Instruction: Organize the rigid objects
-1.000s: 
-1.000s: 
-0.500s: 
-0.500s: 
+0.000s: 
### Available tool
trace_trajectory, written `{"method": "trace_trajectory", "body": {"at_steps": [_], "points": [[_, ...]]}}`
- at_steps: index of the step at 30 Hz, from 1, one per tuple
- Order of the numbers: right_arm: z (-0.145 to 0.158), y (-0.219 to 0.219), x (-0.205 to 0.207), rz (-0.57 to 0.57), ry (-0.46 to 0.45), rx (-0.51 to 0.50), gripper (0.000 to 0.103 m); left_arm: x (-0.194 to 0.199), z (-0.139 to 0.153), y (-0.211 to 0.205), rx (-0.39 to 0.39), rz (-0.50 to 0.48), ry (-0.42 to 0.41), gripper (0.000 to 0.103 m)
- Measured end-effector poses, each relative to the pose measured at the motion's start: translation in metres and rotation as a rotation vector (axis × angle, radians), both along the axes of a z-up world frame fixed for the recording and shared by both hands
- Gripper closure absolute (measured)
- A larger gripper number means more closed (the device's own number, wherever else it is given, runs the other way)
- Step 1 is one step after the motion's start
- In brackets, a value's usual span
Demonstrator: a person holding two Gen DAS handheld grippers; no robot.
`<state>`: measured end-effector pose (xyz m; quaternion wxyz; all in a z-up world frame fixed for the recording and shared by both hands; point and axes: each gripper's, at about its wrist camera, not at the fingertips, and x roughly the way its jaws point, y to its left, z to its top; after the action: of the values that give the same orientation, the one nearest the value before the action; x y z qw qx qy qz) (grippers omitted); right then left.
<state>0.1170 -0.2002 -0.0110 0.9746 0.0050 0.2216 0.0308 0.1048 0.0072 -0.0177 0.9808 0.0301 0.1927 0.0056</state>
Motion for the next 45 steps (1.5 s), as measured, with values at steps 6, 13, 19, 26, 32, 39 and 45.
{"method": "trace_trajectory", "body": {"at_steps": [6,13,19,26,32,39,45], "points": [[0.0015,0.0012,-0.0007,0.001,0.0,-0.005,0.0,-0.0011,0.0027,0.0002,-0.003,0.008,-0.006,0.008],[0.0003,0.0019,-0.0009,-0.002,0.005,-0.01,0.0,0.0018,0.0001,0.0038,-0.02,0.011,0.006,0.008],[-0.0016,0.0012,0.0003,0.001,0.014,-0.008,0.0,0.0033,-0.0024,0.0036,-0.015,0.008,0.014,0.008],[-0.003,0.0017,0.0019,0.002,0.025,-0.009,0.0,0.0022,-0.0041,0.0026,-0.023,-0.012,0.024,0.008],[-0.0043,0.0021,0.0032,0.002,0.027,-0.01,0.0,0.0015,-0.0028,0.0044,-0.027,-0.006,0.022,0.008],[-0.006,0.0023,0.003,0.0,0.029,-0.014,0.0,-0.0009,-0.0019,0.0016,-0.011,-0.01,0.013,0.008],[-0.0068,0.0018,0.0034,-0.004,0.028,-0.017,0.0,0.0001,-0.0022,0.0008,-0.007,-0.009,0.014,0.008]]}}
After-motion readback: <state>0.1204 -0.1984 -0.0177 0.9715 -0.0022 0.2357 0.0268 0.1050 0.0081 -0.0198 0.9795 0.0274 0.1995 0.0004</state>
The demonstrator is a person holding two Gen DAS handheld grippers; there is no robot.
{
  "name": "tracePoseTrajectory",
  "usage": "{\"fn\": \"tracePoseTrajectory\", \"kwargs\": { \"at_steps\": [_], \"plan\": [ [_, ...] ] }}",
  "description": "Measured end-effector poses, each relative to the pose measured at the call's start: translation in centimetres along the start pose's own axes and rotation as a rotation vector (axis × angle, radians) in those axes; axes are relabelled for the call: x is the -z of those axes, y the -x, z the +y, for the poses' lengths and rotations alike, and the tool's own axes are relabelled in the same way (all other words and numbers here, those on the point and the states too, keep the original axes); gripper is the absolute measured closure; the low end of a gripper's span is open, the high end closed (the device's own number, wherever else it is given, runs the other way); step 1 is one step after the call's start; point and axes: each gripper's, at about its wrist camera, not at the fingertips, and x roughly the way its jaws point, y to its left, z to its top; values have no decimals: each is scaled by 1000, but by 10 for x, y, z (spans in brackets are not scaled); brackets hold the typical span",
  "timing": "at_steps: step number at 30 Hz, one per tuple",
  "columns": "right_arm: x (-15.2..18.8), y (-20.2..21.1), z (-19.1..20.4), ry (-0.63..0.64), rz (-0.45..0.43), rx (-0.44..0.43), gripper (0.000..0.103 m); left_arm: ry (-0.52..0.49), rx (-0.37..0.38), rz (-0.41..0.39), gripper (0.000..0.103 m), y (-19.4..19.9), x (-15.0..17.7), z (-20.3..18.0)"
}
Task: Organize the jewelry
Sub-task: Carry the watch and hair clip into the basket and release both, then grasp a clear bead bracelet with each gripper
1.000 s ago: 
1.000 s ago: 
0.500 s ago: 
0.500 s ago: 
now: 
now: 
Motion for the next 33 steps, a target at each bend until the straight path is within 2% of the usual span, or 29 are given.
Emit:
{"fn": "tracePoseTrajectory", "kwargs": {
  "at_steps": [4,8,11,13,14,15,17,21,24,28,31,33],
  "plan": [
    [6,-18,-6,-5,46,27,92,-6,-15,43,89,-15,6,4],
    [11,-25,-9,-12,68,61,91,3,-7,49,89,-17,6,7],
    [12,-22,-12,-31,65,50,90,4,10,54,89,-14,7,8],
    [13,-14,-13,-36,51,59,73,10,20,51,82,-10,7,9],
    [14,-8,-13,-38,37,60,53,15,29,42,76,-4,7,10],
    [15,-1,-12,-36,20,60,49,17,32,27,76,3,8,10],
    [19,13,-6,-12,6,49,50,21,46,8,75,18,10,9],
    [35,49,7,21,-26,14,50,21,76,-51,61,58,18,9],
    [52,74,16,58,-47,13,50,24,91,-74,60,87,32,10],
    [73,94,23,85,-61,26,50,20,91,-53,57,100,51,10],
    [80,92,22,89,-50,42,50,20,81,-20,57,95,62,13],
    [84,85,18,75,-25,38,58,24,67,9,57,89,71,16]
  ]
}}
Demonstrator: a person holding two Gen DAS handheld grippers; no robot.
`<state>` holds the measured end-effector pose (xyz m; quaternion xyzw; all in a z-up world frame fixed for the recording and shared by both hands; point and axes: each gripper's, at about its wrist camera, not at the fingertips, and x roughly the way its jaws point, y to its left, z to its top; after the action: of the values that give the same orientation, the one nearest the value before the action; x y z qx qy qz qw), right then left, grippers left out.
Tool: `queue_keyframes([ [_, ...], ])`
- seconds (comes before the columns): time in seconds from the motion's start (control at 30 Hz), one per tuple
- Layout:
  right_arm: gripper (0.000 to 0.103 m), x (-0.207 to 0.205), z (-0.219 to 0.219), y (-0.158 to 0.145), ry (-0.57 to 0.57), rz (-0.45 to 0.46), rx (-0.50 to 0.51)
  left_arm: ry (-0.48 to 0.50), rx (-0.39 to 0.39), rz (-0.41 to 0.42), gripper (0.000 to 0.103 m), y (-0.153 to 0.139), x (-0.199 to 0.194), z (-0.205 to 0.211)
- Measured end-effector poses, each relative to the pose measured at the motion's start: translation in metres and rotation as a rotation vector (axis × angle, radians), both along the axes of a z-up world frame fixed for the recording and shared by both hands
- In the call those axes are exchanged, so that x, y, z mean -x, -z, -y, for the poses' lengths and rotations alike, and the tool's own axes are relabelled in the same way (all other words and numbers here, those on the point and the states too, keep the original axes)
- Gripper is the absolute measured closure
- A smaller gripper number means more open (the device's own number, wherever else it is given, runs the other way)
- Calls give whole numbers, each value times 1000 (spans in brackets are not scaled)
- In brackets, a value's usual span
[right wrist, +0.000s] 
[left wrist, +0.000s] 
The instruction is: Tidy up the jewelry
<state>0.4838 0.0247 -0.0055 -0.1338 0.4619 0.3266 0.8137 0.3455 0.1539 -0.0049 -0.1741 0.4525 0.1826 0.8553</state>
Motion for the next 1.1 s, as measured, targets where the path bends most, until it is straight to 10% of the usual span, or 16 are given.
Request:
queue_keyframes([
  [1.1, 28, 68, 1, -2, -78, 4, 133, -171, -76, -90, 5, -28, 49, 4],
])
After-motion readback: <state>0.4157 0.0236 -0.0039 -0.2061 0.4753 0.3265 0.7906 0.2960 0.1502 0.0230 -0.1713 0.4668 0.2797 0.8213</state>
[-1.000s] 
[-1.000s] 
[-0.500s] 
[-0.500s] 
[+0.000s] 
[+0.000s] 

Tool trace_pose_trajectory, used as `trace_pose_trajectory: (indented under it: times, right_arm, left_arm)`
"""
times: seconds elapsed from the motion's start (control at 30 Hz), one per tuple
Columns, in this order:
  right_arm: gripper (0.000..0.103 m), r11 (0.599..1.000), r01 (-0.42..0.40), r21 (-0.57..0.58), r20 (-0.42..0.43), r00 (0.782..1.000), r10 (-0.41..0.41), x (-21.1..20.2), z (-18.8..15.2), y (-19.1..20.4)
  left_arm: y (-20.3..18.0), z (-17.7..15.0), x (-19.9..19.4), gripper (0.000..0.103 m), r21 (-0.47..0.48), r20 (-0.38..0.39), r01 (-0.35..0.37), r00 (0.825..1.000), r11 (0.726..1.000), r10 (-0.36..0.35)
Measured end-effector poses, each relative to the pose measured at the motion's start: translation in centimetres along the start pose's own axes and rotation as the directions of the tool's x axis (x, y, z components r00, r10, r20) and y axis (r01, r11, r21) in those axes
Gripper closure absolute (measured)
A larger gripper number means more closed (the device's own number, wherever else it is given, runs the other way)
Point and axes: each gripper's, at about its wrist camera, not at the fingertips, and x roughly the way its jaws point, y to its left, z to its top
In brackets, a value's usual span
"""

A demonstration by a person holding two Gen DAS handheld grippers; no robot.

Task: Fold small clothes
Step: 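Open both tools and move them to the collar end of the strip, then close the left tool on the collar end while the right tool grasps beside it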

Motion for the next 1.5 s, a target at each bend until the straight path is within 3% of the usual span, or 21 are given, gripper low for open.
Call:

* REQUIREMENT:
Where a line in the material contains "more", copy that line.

* WRITTEN ANSWER:
- A larger gripper number means more closed (the device's own number, wherever else it is given, runs the other way)
- A smaller gripper number means more open (the device's own number, wherever else it is given, runs the other way)
A larger gripper number means more closed (the device's own number, wherever else it is given, runs the other way)

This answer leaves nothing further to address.